De Souza Jacomini Ricardo, Martins David Correa, Da Silva Felipe Leno, Costa Anna Helena Reali
1 Escola Politécnica da Universidade de São Paulo , São Paulo, Brazil .
2 Universidade Federal do ABC , Santo André, Brazil .
J Comput Biol. 2017 Aug;24(8):809-830. doi: 10.1089/cmb.2017.0022. Epub 2017 Jun 21.

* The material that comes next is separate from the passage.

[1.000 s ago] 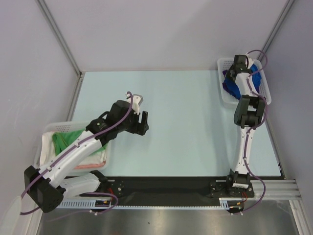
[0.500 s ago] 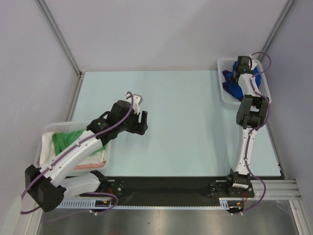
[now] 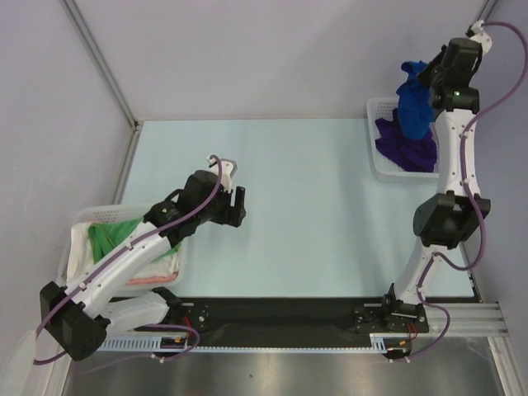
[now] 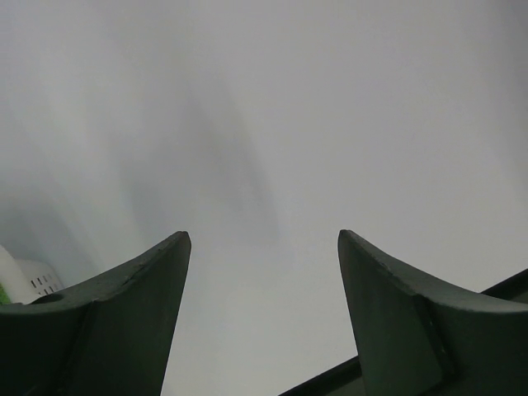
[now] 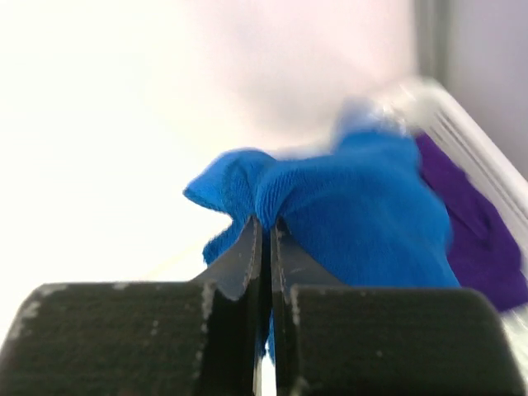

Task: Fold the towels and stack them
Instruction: Move the towel to the center of the board

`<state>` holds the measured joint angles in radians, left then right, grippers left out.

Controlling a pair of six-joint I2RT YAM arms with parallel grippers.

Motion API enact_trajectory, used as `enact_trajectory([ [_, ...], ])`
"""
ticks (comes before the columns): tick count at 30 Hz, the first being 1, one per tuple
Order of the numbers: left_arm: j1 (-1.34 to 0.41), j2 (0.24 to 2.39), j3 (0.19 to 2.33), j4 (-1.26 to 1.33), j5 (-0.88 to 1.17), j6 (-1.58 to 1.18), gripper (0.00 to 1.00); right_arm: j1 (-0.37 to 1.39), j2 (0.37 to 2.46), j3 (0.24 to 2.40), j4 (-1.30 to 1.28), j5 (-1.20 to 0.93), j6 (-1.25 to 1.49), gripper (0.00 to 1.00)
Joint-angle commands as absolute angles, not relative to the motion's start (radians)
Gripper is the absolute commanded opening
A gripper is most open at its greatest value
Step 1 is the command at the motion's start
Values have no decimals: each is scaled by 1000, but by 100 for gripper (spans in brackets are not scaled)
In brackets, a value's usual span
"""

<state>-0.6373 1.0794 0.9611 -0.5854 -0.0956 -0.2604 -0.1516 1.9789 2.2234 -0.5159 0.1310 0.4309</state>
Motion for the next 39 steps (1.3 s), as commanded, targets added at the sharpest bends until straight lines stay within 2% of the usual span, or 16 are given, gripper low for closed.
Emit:
enact_trajectory([
  [1, -629, 1045, 960, -555, -138, -245, 77, -94, 1856, 2287, -535, -20, 445, 0],
  [6, -621, 1014, 953, -546, -155, -252, 78, 112, 1691, 2116, -470, -3, 436, 0],
  [12, -611, 985, 959, -551, -187, -281, 83, 397, 1450, 1682, -267, 63, 557, 1],
  [14, -611, 970, 968, -560, -189, -291, 85, 466, 1376, 1505, -198, 61, 580, 8],
  [15, -611, 965, 972, -561, -190, -298, 86, 483, 1356, 1449, -183, 57, 604, 16],
  [16, -611, 959, 974, -564, -193, -313, 87, 498, 1333, 1383, -170, 29, 610, 34],
  [17, -612, 957, 976, -571, -196, -322, 88, 503, 1298, 1270, -164, 25, 623, 43],
  [19, -611, 953, 966, -571, -190, -356, 88, 502, 1260, 1139, -123, 21, 641, 54],
  [20, -612, 953, 957, -565, -190, -371, 89, 486, 1247, 1052, -121, 29, 649, 55],
  [24, -611, 991, 902, -525, -164, -466, 89, 465, 1224, 991, -179, 75, 623, 52],
  [28, -611, 1071, 888, -425, -172, -560, 88, 482, 1308, 1011, -216, 80, 586, 50],
  [32, -601, 1247, 997, -394, -209, -572, 88, 492, 1422, 1083, -239, 55, 563, 47],
  [34, -582, 1368, 1047, -416, -216, -577, 87, 537, 1456, 1112, -258, 107, 546, 47],
  [39, -476, 1532, 1111, -326, -155, -580, 80, 546, 1513, 1054, -210, 87, 568, 43],
])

Gene network (GN) inference from temporal gene expression data is a crucial and challenging problem in systems biology. Expression data sets usually consist of dozens of temporal samples, while networks consist of thousands of genes, thus rendering many inference methods unfeasible in practice. To improve the scalability of GN inference methods, we propose a novel framework called GeNICE, based on probabilistic GNs; the main novelty is the introduction of a clustering procedure to group genes with related expression profiles and to provide an approximate solution with reduced computational complexity. We use the defined clusters to perform an exhaustive search to retrieve the best predictor gene subsets for each target gene, according to multivariate criterion functions. GeNICE greatly reduces the search space because predictor candidates are restricted to one gene per cluster. Finally, a multivariate analysis is performed for each defined predictor subset to retrieve minimal subsets and to simplify the network. In our experiments with in silico generated data sets, GeNICE achieved substantial computational time reduction when compared to solutions without the clustering step, while preserving the gene expression prediction accuracy even when the number of clusters is small (about 50) relative to the number of genes (order of thousands). For a Plasmodium falciparum microarray data set, the prediction accuracy achieved by GeNICE was roughly 97%, while the respective topologies involving glycolytic and apicoplast seed genes had a very large intramodularity, very small interconnection between modules, and some module hub genes, reflecting small-world and scale-free topological properties, as expected.
从时间基因表达数据推断基因网络(GN)是系统生物学中一个关键且具有挑战性的问题。表达数据集通常由数十个时间样本组成,而网络由数千个基因组成,这使得许多推断方法在实际中不可行。为了提高GN推断方法的可扩展性,我们基于概率基因网络提出了一种名为GeNICE的新颖框架;主要新颖之处在于引入了一种聚类程序,对具有相关表达谱的基因进行分组,并提供具有降低计算复杂度的近似解。我们使用定义的聚类进行穷举搜索,根据多变量准则函数为每个目标基因检索最佳预测基因子集。由于预测候选基因被限制为每个聚类一个基因,GeNICE大大减少了搜索空间。最后,对每个定义的预测子集进行多变量分析,以检索最小子集并简化网络。在我们对计算机生成的数据集进行的实验中,与没有聚类步骤的解决方案相比,GeNICE显著减少了计算时间,即使聚类数量相对于基因数量(数千个量级)较少(约50个)时,也能保持基因表达预测准确性。对于恶性疟原虫微阵列数据集,GeNICE实现的预测准确率约为97%,而涉及糖酵解和顶质体种子基因的相应拓扑结构具有非常大的模块内聚性、模块之间非常小的互连性以及一些模块中心基因,如预期的那样反映了小世界和无标度拓扑特性。